Measurement No agent Old agent New/fixed agent
Packets 148.00 3,646.00 355.00
Average packet size, B 550.00 84.00 267.00

Unfortunately, the old instrumentation and the new method cannot currently coexist since just adding the bytecode causes the breakdown. Making this more problematic is that the automated callback based profiling system only exists in v2.x of StackExchange.Redis. This means that we either support both versions, with the overhead, or only 2.x with much better overhead.

The attached installed are built from my branch in our CI and are being offered as an experimental build so that we can gather feedback on our new approach. As they are still considered experimental, please do not use them in production.

stackexchange.redis-windows.zip stackexchange.redis-linux.zip

jaffinito avatar Oct 03 '22 17:10 jaffinito

Hello @darkleaf, and @storey247, thank you for your patience on this ticket. Per the comments above, we would appreciate it if you could try the experimental build that was linked above and share your feedback. Information on how the experimental release performs in your environment will help us understand if this approach improves the situation for your product.

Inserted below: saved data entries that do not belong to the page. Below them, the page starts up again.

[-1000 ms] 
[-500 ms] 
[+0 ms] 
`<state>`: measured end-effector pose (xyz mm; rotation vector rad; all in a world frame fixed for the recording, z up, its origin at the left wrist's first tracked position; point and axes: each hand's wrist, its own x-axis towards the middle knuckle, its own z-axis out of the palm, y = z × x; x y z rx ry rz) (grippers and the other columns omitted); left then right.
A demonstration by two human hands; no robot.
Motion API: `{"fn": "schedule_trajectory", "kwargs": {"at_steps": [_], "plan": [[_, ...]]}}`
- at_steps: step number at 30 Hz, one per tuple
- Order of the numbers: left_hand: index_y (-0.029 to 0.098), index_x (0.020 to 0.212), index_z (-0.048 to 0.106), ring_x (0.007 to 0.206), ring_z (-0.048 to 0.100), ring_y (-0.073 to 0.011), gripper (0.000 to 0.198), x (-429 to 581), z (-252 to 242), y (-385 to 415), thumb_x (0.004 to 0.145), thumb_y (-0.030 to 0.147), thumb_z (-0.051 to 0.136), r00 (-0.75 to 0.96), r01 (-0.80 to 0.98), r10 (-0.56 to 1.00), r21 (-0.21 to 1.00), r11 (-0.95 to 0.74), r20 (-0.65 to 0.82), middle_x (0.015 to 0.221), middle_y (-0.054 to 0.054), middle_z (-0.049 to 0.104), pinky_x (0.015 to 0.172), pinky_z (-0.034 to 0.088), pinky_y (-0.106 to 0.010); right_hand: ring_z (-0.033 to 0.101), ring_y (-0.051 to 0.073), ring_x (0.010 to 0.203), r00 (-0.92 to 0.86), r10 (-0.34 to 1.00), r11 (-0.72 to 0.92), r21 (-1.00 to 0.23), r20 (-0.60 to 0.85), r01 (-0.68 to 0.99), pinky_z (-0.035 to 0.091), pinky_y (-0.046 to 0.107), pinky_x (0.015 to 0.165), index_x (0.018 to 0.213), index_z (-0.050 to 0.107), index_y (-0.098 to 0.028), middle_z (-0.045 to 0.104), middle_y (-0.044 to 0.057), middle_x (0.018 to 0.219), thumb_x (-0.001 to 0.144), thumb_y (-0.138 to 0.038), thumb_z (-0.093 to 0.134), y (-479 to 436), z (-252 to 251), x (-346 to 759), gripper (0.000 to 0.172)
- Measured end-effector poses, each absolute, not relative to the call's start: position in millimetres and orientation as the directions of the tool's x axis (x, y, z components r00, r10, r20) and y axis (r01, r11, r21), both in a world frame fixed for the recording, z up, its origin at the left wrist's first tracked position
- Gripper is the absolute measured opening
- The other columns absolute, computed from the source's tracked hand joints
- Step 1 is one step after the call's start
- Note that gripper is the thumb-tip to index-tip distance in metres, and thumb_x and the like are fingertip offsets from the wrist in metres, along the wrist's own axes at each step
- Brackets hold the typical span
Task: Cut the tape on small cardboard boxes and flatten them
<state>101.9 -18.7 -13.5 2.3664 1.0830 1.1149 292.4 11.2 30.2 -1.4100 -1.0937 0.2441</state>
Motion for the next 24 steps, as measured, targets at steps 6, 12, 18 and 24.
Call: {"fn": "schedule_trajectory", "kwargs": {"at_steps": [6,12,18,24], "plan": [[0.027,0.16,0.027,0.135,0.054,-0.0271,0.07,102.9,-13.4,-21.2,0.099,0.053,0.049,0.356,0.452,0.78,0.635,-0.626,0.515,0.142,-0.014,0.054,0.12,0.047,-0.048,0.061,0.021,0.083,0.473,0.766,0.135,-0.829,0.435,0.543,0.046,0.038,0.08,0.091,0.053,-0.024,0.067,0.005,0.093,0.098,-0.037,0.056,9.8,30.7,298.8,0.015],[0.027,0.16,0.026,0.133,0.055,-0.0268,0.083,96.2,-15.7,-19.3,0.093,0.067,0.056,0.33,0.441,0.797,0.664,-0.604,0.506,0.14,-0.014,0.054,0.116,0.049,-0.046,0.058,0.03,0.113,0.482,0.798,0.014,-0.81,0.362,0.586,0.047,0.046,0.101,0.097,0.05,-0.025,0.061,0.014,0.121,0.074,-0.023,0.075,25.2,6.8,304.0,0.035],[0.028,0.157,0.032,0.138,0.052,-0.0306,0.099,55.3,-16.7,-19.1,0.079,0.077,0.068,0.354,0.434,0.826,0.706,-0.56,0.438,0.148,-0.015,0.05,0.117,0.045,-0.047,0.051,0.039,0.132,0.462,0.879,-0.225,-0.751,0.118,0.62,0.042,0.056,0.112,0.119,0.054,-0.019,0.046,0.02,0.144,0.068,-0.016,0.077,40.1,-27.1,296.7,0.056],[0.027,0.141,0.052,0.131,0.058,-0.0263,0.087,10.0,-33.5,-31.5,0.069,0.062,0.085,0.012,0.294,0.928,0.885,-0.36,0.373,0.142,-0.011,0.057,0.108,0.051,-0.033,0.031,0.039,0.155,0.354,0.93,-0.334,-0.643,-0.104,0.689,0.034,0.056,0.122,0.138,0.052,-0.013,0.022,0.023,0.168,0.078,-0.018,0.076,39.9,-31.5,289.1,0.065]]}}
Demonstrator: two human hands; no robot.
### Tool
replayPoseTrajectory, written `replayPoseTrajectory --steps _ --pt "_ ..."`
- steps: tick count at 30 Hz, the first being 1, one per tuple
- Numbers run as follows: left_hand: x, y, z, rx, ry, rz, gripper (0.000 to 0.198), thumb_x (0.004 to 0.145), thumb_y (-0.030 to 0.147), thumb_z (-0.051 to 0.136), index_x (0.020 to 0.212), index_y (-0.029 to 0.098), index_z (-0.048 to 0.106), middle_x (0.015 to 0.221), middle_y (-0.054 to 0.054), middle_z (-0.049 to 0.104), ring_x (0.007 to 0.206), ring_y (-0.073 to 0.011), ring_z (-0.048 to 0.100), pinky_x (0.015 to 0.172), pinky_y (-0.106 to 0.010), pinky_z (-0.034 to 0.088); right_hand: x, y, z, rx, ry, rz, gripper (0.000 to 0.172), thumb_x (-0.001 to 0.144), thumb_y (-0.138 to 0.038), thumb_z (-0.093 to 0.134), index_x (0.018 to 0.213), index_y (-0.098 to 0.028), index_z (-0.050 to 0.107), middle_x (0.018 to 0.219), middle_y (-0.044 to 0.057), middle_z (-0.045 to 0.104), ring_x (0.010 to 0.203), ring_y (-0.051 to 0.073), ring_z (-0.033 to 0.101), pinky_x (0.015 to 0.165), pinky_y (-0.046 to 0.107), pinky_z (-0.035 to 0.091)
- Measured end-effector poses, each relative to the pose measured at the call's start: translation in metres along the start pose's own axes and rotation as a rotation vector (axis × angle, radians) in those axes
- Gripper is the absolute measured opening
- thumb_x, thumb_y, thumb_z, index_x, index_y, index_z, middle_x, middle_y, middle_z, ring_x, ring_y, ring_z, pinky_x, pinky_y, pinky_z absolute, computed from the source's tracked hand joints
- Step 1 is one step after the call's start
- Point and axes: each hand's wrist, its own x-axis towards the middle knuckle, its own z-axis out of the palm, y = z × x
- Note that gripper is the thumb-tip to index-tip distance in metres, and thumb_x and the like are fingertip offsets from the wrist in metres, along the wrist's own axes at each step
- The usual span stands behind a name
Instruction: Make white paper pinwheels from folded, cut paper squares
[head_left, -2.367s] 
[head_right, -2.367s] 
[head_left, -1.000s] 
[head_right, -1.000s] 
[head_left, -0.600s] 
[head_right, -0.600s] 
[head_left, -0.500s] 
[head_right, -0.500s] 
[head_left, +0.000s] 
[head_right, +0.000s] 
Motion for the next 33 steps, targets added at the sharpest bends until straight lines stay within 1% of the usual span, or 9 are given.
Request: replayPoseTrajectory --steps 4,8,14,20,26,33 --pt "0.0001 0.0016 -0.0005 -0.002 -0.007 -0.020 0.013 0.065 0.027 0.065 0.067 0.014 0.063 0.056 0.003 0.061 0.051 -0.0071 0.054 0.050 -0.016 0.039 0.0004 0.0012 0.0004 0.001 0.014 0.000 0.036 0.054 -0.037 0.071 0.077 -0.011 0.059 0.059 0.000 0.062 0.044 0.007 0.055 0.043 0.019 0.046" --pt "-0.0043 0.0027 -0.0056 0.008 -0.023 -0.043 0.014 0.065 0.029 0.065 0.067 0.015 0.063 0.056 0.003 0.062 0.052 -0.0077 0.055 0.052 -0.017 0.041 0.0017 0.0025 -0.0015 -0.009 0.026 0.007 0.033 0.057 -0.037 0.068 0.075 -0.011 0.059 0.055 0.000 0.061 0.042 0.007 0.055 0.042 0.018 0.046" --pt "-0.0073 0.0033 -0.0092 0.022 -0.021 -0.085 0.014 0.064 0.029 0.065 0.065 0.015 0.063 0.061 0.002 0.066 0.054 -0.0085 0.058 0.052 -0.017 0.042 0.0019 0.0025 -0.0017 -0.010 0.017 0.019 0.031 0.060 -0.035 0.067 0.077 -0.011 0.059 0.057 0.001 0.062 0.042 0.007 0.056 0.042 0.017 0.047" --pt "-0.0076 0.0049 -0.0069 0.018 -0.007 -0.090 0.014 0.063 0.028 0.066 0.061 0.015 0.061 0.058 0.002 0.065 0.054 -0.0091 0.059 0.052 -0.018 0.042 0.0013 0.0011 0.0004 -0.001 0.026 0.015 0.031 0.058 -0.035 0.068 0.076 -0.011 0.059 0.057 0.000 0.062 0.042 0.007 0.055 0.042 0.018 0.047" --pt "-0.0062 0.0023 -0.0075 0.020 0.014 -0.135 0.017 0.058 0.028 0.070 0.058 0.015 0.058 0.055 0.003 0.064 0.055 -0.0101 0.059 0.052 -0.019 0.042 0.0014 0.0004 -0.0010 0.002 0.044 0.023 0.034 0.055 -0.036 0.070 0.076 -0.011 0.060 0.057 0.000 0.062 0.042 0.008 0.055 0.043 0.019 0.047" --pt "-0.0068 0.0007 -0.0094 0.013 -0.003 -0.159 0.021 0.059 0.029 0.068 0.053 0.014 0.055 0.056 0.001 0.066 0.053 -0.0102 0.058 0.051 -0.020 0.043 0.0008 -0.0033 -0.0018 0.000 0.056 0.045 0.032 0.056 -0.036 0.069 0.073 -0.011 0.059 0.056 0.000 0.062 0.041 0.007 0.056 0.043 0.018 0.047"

angelatan2 avatar Oct 03 '22 19:10 angelatan2

Hello @jaffinito We have load tested our app with your experimental build. The experimental agent reduced cpu and network utilization. It should also be noted that in the case of the experimental agent, the network load decreased unexpectedly.

  1. no agent
  2. regular agent
  3. experimental agent

cpu_1 cpu_2 cpu_3
bytes_sent_1 bytes_sent_2 bytes_sent_3

darkleaf avatar Dec 15 '22 13:12 darkleaf

Hi @darkleaf - thanks for running that test for us! I'm glad to hear the performance has improved. We hope to have the change in an official release early next year. Regarding the lower bandwidth -- am I understanding you correctly that the test build uses less bandwidth than the application with no Agent installed? That certainly would be unexpected. Are you still seeing all the data you expect, and is the application functioning correctly?

chynesNR avatar Dec 16 '22 23:12 chynesNR

@chynesNR Correct, the test build used less bandwidth than the application with no Agent installed. I didn't participate in the testing process. But I didn't hear about any errors from our team.

PS We used the same payload for all tests.

darkleaf avatar Jan 13 '23 13:01 darkleaf

Work has been completed on this issue.